The prevalence of heart failure (HF) in the general population is estimated at 1–4 %, depending on the age group. According to the epidemiological studies, from 12 to 22 % of diabetic patients suffer from HF [19].

A number of independent risk factors for the development of HF have been identified in patients with diabetes. Apart from metabolic disturbances related to hyperglycaemia, the two most common risk factors for the development of HF are coronary heart disease (CHD) and hypertension, which are more prevalent in patients with diabetes than in the general population [110].

Myocardial dysfunction (MD) is a clinically asymptomatic state, which may precede or coexist with HF symptoms. Early diagnosis of MD is vitally important because specific therapy applied at this stage can effectively delay the actual onset of HF. However, the prevalence of MD and HF in diabetic patients has not been extensively studied. The majority of studies to date have focused only on type 2 diabetes or did not distinguish between type 1 and type 2 diabetes. Moreover, they did not differentiate between systolic and diastolic manifestations of MD and HF [110].

Determining the effect of metabolic disturbances associated with type 1 diabetes on cardiac function still remains a challenge in the era of modern intensive insulin therapy. The potential effect of hypertension and CHD on the prevalence of MD and HF in type 1 diabetes also requires further investigation.

The aim of the current study was to examine the prevalence and incidence of MD and HF in long-lasting (≥10 years) type 1 diabetes without cardiovascular comorbidities or with concomitant hypertension and CHD.


Our research was designed as a prospective cohort study.

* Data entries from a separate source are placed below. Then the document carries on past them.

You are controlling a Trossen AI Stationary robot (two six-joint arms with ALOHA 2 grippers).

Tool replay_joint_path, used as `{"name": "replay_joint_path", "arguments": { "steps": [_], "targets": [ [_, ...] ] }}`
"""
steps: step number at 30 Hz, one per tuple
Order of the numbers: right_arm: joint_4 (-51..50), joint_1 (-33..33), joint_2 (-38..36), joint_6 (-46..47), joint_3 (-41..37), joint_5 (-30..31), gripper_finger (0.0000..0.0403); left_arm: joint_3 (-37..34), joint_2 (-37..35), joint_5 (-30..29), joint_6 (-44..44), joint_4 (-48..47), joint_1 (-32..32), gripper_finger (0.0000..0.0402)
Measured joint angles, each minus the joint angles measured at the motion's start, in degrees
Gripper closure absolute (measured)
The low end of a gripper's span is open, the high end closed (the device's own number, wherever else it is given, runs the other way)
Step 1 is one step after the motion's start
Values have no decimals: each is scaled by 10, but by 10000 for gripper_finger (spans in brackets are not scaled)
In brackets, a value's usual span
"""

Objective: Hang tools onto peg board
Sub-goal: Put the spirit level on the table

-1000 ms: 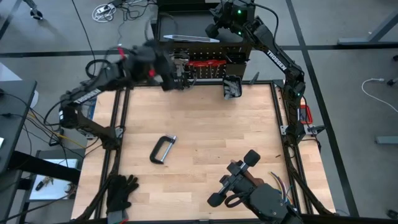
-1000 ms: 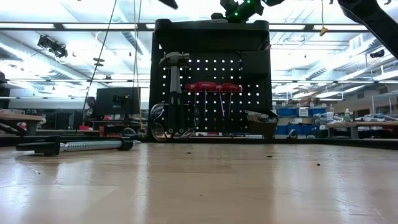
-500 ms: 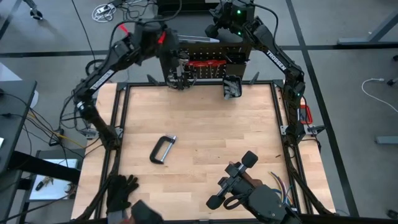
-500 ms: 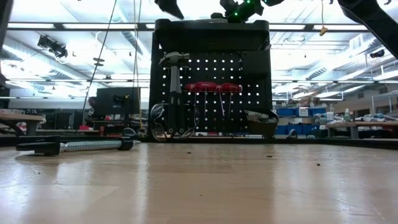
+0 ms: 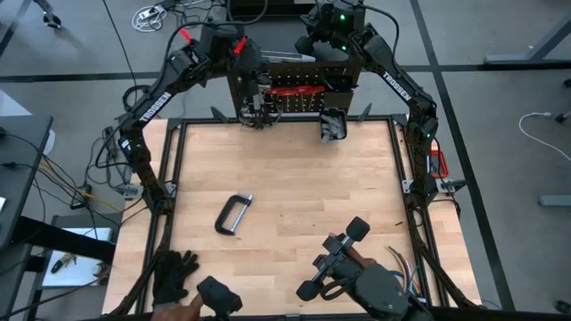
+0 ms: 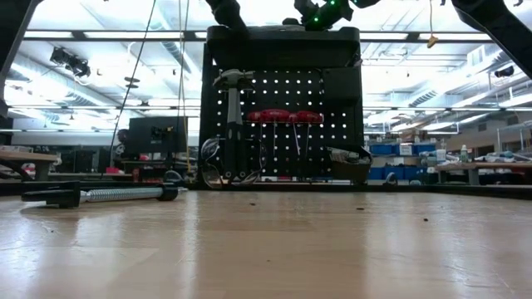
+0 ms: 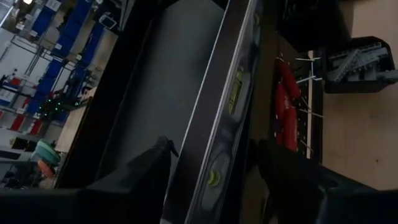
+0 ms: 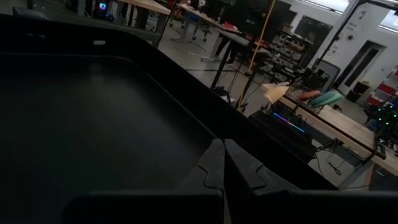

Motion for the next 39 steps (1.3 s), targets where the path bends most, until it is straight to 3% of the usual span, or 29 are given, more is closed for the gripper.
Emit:
{"name": "replay_joint_path", "arguments": {
  "steps": [20, 31, 35, 39],
  "targets": [
    [-3, 0, 1, 14, 0, -2, 394, 30, -17, 49, -11, -1, 12, 165],
    [-2, 1, 1, 15, 0, -2, 394, 31, 14, 76, -26, -3, 45, 167],
    [-1, 1, 1, 14, 0, -2, 394, 32, 19, 100, -28, -8, 58, 192],
    [3, 1, 1, 12, -1, -3, 394, 32, 20, 103, -14, -15, 58, 253]
  ]
}}
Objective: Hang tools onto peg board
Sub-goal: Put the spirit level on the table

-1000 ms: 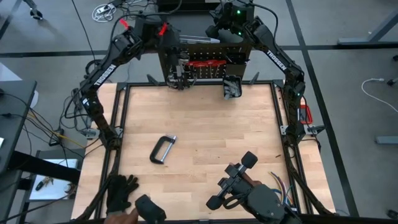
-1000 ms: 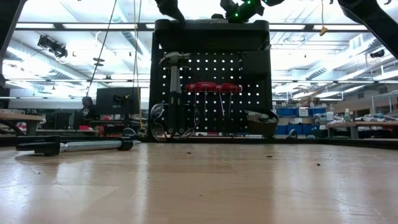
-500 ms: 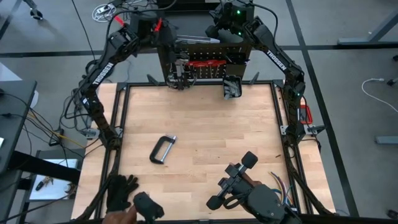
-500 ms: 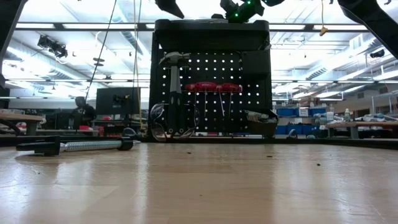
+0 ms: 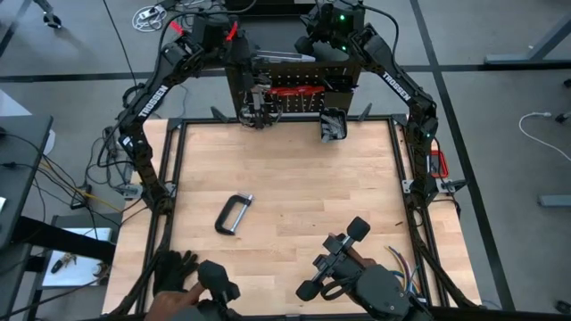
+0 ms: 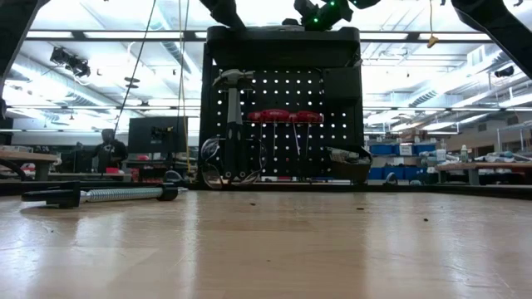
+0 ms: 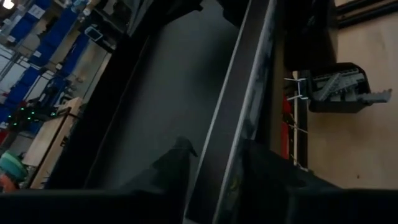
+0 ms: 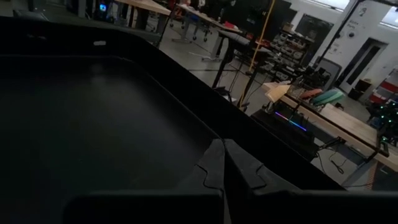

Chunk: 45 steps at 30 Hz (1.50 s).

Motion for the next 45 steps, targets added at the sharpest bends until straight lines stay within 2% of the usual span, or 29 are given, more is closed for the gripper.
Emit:
{"name": "replay_joint_path", "arguments": {
  "steps": [4, 8, 19, 26, 29, 33, 40, 45],
  "targets": [
    [10, 0, 0, 2, 0, -11, 394, 0, 0, -2, 16, -12, 0, 323],
    [14, 0, 0, 5, 0, -12, 394, 0, 0, -8, 43, -27, -2, 363],
    [20, 1, -4, -15, 0, -6, 390, 32, 4, -24, 40, -45, -15, 364],
    [9, 5, -44, -101, 0, -5, 340, 28, 4, -14, 34, -39, -16, 364],
    [2, 2, -64, -97, 0, -33, 317, 28, 4, -15, 33, -38, -16, 365],
    [-9, 2, -82, -100, 0, -40, 297, 28, 4, -12, 30, -37, -15, 373],
    [-57, 9, -111, -133, -1, -72, 293, 28, 4, -15, 22, -31, -14, 376],
    [-161, 20, -137, -205, -1, -161, 292, 28, 4, -10, 29, -26, -15, 376]
  ]
}}
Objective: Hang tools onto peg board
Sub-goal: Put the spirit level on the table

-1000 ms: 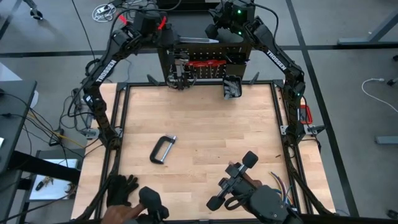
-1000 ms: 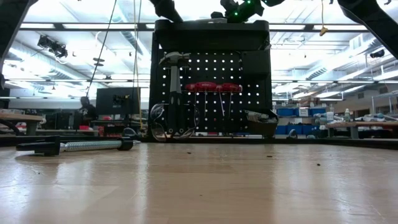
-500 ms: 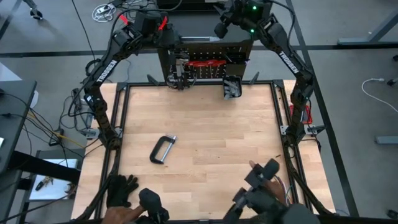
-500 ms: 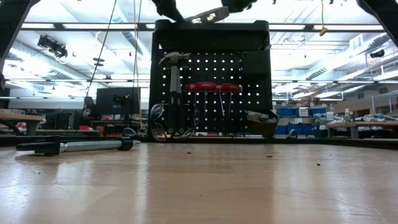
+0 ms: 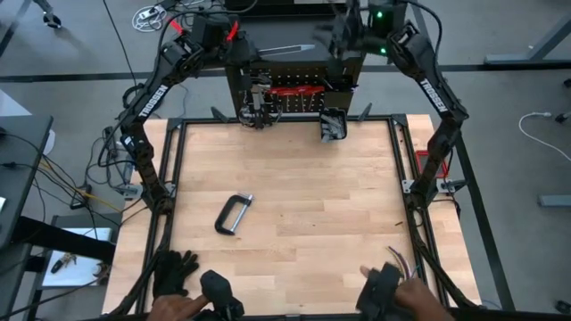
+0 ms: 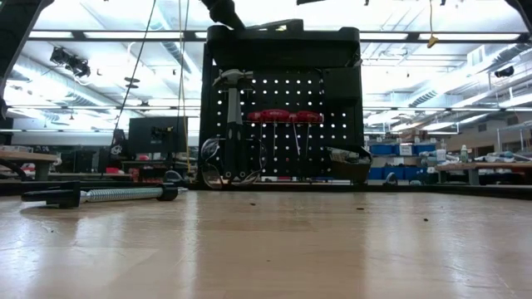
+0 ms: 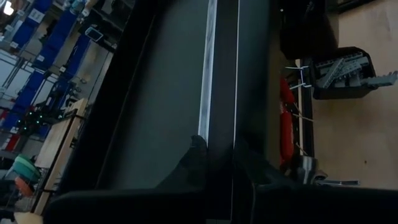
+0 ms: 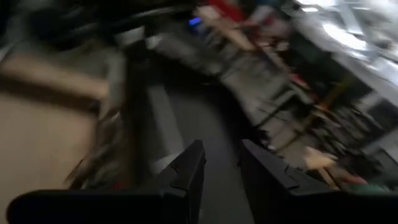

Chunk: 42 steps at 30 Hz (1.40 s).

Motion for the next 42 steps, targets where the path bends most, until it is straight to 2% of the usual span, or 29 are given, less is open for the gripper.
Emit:
{"name": "replay_joint_path", "arguments": {
  "steps": [3, 5, 7, 11, 23, 30, 33, 36, 39, 42],
  "targets": [
    [-73, 19, -5, -72, 0, 6, 292, 0, 0, 5, 4, 7, -1, 376],
    [-99, 31, -2, -104, 0, 51, 292, 0, 0, 10, 8, 11, -4, 376],
    [-99, 41, 0, -122, -1, 93, 291, 0, 0, 14, 10, 22, -7, 377],
    [-81, 46, -3, -122, 0, 122, 280, 3, 0, 17, 12, 40, -16, 377],
    [-107, 86, -39, -110, 1, 128, 261, 30, -14, 35, 33, 54, -59, 378],
    [-110, 126, -45, -86, 1, 104, 262, 30, -16, 33, 23, 48, -106, 378],
    [-117, 140, -47, -90, 2, 121, 286, 30, -19, 23, 20, 50, -124, 378],
    [-136, 153, -47, -94, 2, 129, 344, 30, -22, -2, 19, 39, -138, 378],
    [-140, 161, -49, -92, 2, 136, 342, 30, -22, -13, 10, 37, -146, 377],
    [-144, 174, -50, -88, 2, 153, 342, 30, -22, -21, 0, 33, -154, 356]
  ]
}}
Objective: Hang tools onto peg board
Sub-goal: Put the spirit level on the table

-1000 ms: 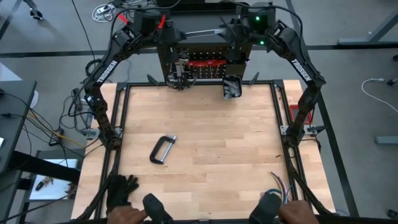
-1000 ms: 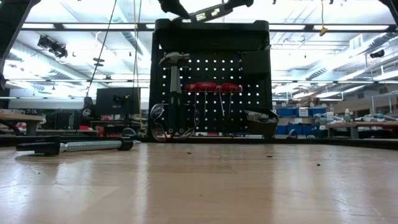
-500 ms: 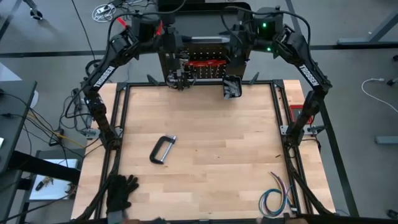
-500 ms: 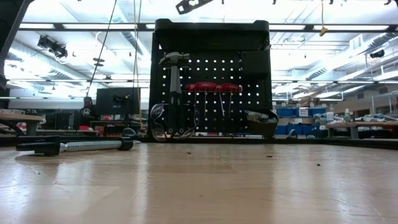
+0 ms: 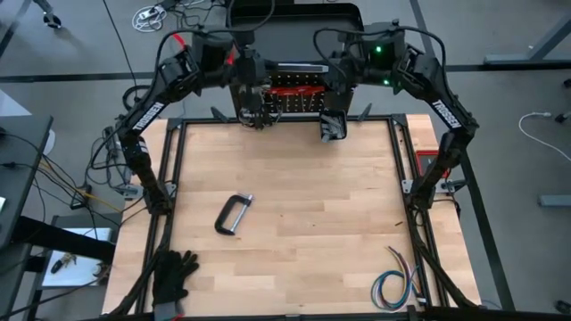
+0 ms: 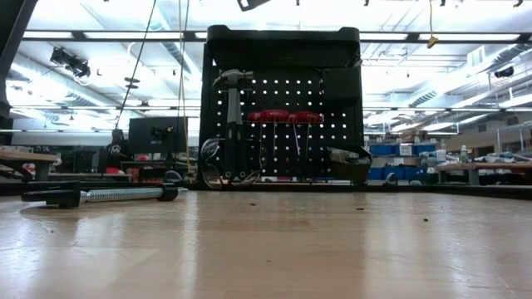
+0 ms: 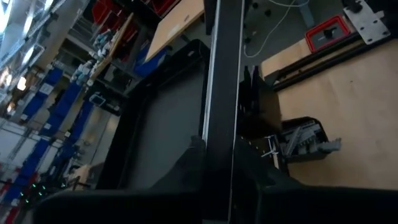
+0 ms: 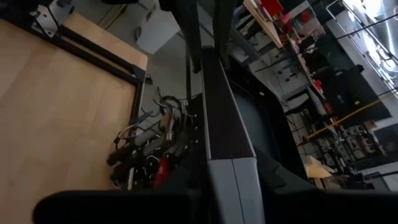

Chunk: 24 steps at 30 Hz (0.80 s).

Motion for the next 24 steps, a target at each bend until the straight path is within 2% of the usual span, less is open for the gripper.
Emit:
{"name": "replay_joint_path", "arguments": {
  "steps": [5, 9, 15, 19, 24],
  "targets": [
    [-2, 21, -4, 12, -1, 19, 342, 0, 0, -25, -39, 0, -15, 291],
    [-23, 36, -8, 23, -2, 25, 342, 0, 1, -76, -66, -19, -39, 220],
    [-68, 66, -13, 61, -1, 81, 342, 0, 1, -166, -93, -77, -109, 131],
    [-132, 82, -19, 132, -1, 84, 342, 0, 1, -185, -135, -119, -164, 116],
    [-204, 113, -20, 228, -1, 52, 342, -19, 0, -198, -191, -150, -238, 134]
  ]
}}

We identified a cohort from the registries of diabetes clinics in 5 Polish counties and of the Department of Metabolic Diseases at the Jagiellonian University School of Medicine, Krakow, which is a reference centre for diabetes care in south-eastern Poland. We also had access to the medical records of all hospitalized diabetic patients in the above facilities. All 1,856 subjects were recruited between 1999 and 2004. The cohort included consecutive patients that had been diagnosed at the Department of Coronary Disease at the Jagiellonian University. It corresponds to the number of type 1 diabetic patients who agreed to participate in the study during that period.

Inclusion criteria

  1. 1.

    Patients over 18 years of age with type 1 diabetes (insulin therapy from the beginning of the disease; diabetes diagnosed before the age of 30),

  2. 2.

    Diabetes duration ≥10 years.

Exclusion criteria (129 individuals excluded)

  1. 1.

    Comorbidities other than hypertension and CHD that can affect myocardial function: pulmonary disorders with dyspnoea (n = 53), severe rheumatic valve diseases (n = 42), a history of myocarditis (n = 10), systemic diseases with cardiac involvement (n = 4)

  2. 2.

    Difficulty in assessing diastolic function (permanent atrial fibrillation, cardiac pacemaker); n = 10

  3. 3.

    Refusal to give informed consent (n = 10).

Clinical examination

All participants underwent baseline subjective and objective clinical examination. Hypertension was defined as ≥140/90 mmHg (at least on two separate measurements) or hypotensive therapy initiated due to elevated blood pressure. Cardiac autonomic neuropathy (CAN) was diagnosed according to the applicable standards [11, 12].

Laboratory measurements

Baseline serum N-terminal pro-B-type natriuretic peptide (NT-proBNP) levels were determined with an electrochemiluminescence assay (Elecsys, Roche Diagnostic, France) in one central laboratory. The normal value for healthy individuals aged <75 years was <125 pg/ml. Other biochemical tests were also performed as presented in Tables 1, 2, 3.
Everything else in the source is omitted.